Road accidents can have severe consequences, leading to injuries, fatalities, and significant socio-economic impacts. In the United Kingdom, a comprehensive dataset capturing detailed information about road accidents is available. This article aims to delve into this dataset, uncover insightful trends, and shed light on road safety in the UK. Through a thorough examination of the data, we can gain a deeper understanding of the factors contributing to accidents, identify patterns, and explore potential implications for enhancing road safety.
Overview of the UK Accident Dataset:
The dataset used in this analysis was obtained from the Kaggle website.

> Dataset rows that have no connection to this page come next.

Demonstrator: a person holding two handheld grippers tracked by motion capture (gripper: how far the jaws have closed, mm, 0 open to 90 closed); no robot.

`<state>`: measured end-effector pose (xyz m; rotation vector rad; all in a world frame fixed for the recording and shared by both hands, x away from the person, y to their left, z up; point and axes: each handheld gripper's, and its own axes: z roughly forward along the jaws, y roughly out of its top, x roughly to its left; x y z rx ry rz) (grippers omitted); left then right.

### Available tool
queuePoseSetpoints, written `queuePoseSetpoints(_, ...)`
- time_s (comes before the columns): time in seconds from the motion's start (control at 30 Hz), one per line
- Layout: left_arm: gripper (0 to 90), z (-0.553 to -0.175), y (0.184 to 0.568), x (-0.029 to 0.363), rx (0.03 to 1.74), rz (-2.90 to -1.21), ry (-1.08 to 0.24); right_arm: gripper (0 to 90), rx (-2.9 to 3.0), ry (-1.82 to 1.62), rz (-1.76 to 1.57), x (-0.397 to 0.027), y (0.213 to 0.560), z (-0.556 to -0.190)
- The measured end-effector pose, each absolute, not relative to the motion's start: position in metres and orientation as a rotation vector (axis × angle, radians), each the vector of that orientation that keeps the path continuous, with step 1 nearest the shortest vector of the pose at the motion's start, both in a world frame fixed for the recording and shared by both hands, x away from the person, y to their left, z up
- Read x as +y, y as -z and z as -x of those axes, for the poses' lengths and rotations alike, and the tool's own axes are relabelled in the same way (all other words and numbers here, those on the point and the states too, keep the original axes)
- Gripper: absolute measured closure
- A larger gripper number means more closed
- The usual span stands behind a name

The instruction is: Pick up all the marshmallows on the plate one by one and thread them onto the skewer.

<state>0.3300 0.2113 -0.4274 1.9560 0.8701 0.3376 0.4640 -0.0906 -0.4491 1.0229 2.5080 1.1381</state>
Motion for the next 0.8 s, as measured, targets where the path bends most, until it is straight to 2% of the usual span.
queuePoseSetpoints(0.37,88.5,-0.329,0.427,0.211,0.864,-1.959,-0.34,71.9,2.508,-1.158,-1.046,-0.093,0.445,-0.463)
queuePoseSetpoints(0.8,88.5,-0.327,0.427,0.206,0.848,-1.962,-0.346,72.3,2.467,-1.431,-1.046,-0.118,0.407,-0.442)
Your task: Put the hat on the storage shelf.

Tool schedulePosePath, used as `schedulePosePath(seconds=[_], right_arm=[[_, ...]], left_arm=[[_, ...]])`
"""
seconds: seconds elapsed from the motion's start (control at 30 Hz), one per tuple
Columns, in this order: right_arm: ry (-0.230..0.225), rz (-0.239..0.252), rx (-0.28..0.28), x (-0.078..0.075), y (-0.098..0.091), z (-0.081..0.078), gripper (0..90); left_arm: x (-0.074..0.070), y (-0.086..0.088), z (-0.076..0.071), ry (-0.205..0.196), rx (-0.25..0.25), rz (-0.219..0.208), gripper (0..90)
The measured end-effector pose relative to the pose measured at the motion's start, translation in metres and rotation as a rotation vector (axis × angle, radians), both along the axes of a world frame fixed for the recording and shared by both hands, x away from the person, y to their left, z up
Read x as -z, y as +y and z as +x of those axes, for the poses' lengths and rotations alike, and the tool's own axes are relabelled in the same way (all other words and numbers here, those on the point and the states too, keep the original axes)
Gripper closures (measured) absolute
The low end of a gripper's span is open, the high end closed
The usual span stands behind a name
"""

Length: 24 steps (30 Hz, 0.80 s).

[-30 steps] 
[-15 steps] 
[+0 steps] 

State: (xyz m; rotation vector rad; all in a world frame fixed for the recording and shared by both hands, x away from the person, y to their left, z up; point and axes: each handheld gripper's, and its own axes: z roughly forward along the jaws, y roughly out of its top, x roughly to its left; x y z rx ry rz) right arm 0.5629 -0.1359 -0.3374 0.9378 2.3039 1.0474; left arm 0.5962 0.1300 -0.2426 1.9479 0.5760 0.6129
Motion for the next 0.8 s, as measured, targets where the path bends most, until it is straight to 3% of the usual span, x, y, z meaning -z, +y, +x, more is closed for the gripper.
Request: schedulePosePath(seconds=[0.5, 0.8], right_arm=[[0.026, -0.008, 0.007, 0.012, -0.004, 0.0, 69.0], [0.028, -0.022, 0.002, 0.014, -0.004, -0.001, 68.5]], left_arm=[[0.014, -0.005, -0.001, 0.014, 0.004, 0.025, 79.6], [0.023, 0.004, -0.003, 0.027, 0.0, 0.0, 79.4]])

It comprises various key metrics and provides valuable insights into road accidents in the UK. This section will provide an overview of the dataset, including a discussion on accident statistics such as the number of accidents, injuries, and fatalities over the years. Additionally, trends and patterns in accidents will be analysed, considering factors such as time of day, day of the week, and seasonal variations. Furthermore, the distribution of accidents across different regions of the UK will be investigated.
Key Metrics and Trends:
This section will focus on analyzing the total number of accidents recorded in the UK from 2005 to 2014, excluding the year 2008, as it was not included in the dataset. The total number of accidents during this period amounts to 1,504,150. The diagram below illustrates the distribution of accidents that occurred throughout these years.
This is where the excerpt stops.